After 20 years of being in sales, I am still amazed at how the emotional response will trump the intellectual response almost every time.

Automan Empire

4:35 am on Mar 3, 2007 (gmt 0)

10+ Year Member



emotional response will trump the intellectual response

If people used their rationality and intellect when purchasing, the auto industry for one would collapse immediately! :)

Still... online scams abound, and eBay is full of once-bitten, twice-shy shoppers.

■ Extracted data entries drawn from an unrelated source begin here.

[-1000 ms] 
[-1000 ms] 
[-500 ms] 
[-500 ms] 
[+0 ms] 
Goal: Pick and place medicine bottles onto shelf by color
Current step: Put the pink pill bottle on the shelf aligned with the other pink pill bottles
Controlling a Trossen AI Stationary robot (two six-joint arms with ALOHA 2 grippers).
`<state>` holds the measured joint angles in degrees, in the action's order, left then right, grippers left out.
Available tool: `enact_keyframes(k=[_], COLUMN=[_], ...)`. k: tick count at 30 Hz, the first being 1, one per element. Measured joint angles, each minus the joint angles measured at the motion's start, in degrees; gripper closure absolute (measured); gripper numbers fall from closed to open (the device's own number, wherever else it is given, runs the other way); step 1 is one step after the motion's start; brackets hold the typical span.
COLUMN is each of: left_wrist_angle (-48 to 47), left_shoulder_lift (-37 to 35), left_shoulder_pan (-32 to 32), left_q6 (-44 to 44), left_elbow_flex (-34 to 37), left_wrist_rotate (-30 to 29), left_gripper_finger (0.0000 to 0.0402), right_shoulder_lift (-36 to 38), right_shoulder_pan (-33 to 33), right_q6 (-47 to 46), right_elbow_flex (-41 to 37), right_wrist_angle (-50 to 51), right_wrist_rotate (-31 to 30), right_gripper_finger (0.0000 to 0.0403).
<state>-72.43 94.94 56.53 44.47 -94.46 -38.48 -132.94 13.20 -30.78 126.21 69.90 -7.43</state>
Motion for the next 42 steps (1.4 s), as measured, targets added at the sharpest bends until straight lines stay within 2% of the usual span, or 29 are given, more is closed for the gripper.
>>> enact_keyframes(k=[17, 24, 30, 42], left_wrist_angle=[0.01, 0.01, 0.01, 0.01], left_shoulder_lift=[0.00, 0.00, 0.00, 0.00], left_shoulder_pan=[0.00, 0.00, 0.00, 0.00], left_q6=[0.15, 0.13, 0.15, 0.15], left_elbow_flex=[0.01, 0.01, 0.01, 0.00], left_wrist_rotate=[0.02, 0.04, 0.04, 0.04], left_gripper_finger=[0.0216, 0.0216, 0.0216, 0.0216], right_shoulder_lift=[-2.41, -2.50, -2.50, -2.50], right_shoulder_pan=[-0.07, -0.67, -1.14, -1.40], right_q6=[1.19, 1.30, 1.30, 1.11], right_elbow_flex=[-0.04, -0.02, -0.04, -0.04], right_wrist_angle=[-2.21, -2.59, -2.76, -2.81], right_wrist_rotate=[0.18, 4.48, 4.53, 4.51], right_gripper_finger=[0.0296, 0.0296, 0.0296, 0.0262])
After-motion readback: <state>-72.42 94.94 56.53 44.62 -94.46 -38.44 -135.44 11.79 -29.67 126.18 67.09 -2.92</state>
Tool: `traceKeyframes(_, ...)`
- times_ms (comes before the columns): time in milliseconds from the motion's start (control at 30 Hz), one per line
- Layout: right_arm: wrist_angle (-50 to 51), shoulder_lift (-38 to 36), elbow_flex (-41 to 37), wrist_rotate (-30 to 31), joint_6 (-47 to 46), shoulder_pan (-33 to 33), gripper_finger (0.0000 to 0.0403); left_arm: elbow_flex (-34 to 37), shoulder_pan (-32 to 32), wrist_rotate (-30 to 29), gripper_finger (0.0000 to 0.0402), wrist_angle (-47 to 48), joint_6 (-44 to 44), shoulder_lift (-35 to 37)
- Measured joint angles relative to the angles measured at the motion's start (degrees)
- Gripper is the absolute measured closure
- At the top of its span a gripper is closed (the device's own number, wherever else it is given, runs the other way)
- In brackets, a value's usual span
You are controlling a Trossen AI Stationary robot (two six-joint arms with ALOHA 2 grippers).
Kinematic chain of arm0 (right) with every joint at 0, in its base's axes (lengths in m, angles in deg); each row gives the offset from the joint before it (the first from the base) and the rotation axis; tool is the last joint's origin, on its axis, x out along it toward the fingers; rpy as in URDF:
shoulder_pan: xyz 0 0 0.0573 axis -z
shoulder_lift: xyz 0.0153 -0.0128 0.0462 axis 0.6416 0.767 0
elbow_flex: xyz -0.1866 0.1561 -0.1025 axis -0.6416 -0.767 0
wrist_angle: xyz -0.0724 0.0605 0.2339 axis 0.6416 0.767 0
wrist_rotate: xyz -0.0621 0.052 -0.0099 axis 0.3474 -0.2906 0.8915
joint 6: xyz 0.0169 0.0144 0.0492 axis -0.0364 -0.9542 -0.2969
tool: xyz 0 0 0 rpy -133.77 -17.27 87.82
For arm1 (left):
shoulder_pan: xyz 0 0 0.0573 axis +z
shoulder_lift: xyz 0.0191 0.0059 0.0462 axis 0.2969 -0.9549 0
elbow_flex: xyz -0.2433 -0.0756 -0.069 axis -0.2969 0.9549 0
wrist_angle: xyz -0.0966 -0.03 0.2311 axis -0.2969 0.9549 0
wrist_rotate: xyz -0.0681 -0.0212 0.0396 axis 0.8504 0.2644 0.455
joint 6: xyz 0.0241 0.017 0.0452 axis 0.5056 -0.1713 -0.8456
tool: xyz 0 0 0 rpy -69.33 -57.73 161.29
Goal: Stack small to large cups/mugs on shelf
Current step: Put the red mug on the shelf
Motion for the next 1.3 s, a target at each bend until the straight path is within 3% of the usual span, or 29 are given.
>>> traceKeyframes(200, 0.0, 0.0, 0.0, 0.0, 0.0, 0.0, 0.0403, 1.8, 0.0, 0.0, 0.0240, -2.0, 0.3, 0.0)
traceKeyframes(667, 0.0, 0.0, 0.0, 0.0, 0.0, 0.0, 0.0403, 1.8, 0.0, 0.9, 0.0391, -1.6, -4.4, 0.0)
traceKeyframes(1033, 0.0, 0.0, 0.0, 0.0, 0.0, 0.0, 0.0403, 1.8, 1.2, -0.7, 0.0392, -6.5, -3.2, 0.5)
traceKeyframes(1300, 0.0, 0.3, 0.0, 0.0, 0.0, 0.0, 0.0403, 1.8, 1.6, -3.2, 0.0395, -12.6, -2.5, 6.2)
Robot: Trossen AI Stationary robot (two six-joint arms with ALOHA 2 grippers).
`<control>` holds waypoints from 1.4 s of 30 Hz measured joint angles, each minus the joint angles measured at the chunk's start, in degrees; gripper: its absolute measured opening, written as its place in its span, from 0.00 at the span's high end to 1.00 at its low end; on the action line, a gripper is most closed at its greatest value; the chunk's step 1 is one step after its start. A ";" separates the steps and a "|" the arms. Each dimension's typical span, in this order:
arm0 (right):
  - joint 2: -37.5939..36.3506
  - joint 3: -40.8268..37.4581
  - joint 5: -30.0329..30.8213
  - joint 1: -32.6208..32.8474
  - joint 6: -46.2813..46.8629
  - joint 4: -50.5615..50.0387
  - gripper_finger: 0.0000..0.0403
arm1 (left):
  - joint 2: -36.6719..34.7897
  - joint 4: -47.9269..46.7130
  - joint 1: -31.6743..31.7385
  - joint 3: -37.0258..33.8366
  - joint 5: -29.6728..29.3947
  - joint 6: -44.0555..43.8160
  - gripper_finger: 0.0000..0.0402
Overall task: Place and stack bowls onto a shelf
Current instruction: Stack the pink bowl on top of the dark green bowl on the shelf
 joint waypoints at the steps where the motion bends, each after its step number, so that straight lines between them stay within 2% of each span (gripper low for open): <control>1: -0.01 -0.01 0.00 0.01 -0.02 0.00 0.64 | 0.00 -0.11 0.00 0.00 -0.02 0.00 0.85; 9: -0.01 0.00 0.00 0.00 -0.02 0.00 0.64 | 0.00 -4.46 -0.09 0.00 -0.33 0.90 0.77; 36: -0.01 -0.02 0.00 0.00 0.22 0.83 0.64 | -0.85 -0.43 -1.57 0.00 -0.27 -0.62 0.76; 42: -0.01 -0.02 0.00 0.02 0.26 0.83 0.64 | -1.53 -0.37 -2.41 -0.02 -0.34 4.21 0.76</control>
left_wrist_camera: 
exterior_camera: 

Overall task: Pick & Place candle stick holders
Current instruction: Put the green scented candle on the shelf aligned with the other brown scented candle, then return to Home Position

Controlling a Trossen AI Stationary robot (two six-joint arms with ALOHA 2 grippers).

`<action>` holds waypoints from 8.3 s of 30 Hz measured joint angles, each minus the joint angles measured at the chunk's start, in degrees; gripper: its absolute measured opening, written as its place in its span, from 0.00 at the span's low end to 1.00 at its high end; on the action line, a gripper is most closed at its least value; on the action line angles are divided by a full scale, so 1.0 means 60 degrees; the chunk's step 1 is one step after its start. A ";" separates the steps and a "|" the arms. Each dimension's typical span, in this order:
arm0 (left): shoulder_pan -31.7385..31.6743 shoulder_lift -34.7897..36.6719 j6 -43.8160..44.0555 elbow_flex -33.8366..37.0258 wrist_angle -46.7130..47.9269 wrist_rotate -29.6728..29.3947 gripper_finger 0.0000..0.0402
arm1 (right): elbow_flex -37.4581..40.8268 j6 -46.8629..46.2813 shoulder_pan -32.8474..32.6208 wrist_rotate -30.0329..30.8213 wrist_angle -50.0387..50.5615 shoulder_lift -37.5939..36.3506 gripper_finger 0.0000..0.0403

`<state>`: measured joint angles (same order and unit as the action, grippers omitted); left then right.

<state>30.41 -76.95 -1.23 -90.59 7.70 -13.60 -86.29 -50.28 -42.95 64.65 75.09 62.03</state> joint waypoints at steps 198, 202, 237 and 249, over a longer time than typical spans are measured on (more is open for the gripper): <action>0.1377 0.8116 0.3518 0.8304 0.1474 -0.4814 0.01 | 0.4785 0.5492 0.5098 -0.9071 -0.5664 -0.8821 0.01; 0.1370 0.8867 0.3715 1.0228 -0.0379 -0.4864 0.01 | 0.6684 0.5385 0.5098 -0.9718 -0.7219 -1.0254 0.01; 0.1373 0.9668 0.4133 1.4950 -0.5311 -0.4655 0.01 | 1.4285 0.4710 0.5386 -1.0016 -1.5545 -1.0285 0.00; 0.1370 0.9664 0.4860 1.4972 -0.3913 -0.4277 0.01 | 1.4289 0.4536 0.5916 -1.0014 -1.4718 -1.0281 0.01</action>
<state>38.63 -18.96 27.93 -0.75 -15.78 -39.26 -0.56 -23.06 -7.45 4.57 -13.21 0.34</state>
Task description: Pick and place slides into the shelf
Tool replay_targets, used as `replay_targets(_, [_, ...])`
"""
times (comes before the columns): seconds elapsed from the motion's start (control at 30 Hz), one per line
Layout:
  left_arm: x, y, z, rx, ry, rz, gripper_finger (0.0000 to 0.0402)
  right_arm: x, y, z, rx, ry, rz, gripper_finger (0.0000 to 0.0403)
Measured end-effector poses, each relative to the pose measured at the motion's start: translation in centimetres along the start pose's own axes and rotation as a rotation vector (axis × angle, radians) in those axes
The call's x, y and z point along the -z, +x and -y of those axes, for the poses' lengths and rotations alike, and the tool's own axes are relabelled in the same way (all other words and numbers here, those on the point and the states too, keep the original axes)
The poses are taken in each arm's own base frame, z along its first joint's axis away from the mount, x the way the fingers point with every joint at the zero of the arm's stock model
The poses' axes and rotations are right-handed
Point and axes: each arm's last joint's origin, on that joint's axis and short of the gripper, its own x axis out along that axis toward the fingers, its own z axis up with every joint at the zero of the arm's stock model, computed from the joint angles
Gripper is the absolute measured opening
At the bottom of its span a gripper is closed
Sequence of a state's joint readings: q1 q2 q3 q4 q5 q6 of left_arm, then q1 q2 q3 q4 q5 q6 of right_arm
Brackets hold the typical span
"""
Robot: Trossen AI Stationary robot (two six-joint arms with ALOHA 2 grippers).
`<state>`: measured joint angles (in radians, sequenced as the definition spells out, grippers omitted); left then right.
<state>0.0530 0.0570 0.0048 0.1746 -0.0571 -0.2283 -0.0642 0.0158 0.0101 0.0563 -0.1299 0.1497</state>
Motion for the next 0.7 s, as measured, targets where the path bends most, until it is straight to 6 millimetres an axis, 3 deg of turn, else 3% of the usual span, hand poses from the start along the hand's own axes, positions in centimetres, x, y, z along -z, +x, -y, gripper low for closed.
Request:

Can you honestly blame them for wanting to pay you closer to retail?

Thanks for sharing this interesting case study.

Essex_boy

4:08 pm on Mar 4, 2007 (gmt 0)

WebmasterWorld Senior Member 10+ Year Member Top Contributors Of The Month



once-bitten, twice-shy shoppers _ sounds like me

treeline

5:54 pm on Mar 4, 2007 (gmt 0)

WebmasterWorld Senior Member 10+ Year Member



how the emotional response will trump the intellectual response almost every time.

Don't be too sure you -- you may have that backwards. Emotionally people want it cheap, but experience has taught them that you usually get burnt when you fall for too good to be true. Intellect winning out says: on average it's cheaper to go with reliable vendors, who price aggressively but realistically.

The few legit fire sales you miss out on are more than made up for by not getting taken.

David_M

2:21 am on Mar 8, 2007 (gmt 0)

10+ Year Member



"Reason Why" sales copy.

Do you explain why you are selling it for so low?